I.2. Rumusan Masalah
Adapun rumusan masalah dalam paper ini, yaitu:
1.
Bagaimana konsep Produksi dalam Al Qur’an?
2.
Apa Tujuan produksi dalam Al Qur’an?
.
BAB
II
KERANGKA
TEORI
II.1. Produksi
Sebelum penulis memaparkan lebih lanjut tentang
konsep produksi dalam Islam, penulis terlebih dahulu memberikan gambaran bahwa
terminologi produksi tidak ditemukan dalam nash-nash baik dalam al qur’an
maupun hadist. Hal ini disebabkan karena syumuliah Islam sehingga banyak kata
arab yang tidak dapat ditemukan padanan katanya dalam bahasa manapun. Dan
ketika terminologi produksi ingin dimasukkan dalam konsep islam maka tidak ditemukan,
akan tetapi ada dua terminologi yang bisa dipakai dalam menjelaskan produksi
ini, entah “al kasab” atau “ intaj”
Terminologi al
kasab lebih tepat dipakai dalam ilmu ekonomi islam daripada sekedar konsep
produksi. Hal ini disebabkan karena kata kasab banyak ditemui dalam ayat
Al Qur’an dan hadist. Misalnya firman Allah tentang kewajiban mengeluarkan
zakat dari usaha yang baik (QS. Al Baqarah: 267) dan hadist yang mengatakan
bahwa tidak ada makanan yang dimakan oleh seseorang lebih baik dari hasil
usahanya (kasab) sendiri, sesungguhnya Nabi Daud AS makan dari hasil
usahanya sendiri (HR. Bukhari) [3]
Menurut Imam
Muhammad bin al Hasan As Syaibani usaha produktif (al iktisab) adalah
usaha untuk menghasilkan harta melalui cara-cara yang diperbolehkan syariat
(halal)[4]
. Secara tidak langsung pengertian ini telah memberikan batasan antara teori
produksi yang islami dengan teori produksi konvensional yang bebas nilai dan
norma. Berbicara mengenai peran nilai dalam ekonomi islam, maka hal tersebut
adalah kunci yang tidak bisa ditawar-tawar lagi. Hal ini terjadi karena Islam
itu sendiri adalah sumber nilai dalam segala aspek kehidupan termasuk ekonomi.
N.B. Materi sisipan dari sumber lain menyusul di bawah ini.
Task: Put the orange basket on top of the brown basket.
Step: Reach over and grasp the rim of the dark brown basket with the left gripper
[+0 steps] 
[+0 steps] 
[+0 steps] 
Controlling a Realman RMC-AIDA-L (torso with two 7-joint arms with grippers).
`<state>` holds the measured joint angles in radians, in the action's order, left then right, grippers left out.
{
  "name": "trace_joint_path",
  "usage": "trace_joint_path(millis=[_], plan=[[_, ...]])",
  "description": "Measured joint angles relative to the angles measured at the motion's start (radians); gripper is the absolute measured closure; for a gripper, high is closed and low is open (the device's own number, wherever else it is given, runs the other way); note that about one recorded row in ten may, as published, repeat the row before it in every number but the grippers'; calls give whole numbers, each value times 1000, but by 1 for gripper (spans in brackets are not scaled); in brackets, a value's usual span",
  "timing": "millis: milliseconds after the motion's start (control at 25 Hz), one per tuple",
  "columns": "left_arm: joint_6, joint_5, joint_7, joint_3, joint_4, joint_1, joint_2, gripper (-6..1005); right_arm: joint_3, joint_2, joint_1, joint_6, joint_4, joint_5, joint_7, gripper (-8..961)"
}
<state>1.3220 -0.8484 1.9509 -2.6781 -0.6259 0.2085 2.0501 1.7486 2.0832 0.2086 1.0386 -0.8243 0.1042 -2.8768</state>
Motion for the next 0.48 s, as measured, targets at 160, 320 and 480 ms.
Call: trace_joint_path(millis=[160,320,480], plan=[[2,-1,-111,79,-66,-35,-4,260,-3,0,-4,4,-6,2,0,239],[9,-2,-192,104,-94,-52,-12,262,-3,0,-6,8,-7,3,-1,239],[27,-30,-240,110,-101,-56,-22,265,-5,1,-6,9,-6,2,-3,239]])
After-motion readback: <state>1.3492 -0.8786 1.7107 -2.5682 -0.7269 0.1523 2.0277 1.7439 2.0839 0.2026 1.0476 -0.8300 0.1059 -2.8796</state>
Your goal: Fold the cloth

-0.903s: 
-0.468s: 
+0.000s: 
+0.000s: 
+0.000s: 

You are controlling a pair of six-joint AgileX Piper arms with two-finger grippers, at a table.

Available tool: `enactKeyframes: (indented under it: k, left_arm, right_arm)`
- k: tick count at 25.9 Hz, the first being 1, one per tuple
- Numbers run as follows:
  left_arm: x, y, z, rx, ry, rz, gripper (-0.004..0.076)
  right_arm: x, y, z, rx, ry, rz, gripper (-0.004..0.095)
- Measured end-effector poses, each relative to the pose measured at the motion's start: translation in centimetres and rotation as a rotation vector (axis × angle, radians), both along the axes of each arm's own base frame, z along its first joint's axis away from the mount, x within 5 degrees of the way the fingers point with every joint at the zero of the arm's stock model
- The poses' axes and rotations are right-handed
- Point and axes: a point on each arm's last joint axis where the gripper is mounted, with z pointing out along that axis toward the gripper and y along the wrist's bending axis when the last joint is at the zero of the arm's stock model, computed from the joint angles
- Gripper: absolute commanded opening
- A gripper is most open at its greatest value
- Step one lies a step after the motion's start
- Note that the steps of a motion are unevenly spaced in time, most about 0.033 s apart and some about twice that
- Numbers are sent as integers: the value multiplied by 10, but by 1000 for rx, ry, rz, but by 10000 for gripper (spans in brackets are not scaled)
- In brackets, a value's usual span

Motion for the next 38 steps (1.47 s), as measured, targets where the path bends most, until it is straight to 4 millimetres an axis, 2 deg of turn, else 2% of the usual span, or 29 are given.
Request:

Jadi nilai syariat islamlah yang menjadi ruh dalam epistemologi ilmu ekonomi
islam sedangkan konvensional tidak mengaitkan dengan nilai moral, atau kata
lain konvensional tanpa aturan dan bebas.
Pengertian
produksi yang lain dikemukakan oleh Tri
Kunawangsih Prascoyo bahwa Produksi
adalah suatu proses merubah kombinasi berbagai input menjadi output
. pengertian produksi tidak hanya terbatas pada proses pembuatan saja, tetapi
juga penyimpanan, distribusi, pengangkutan, pengemasan kembali hingga
pemasarannya.[5]
Para ahli ekonomi mendefinisikan produksi sebagai
“menghasilkan kekayaan melalui eksploitasi manusia terhadap sumber-sumber
kekayaan lingkungan” Atau bila kita artikan secara konvensional, produksi
adalah proses menghasilkan atau menambah nilai guna suatu barang atau jasa
dengan menggunakan sumber daya yang ada. Produksi tidak berarti
menciptakan secara fisik sesuatu yang tidak ada, karena tidak seorang pun yang
dapat menciptakan benda. Oleh karenanya dalam pengertian ahli ekonomi, yang
dapat dikerjakan manusia hanyalah membuat barang-barang menjadi berguna,disebut
“dihasilkan”.[6]
Dalam
literatur Ekonomi islam berbahasa arab, padanan kata untuk produksi adalah “intaj”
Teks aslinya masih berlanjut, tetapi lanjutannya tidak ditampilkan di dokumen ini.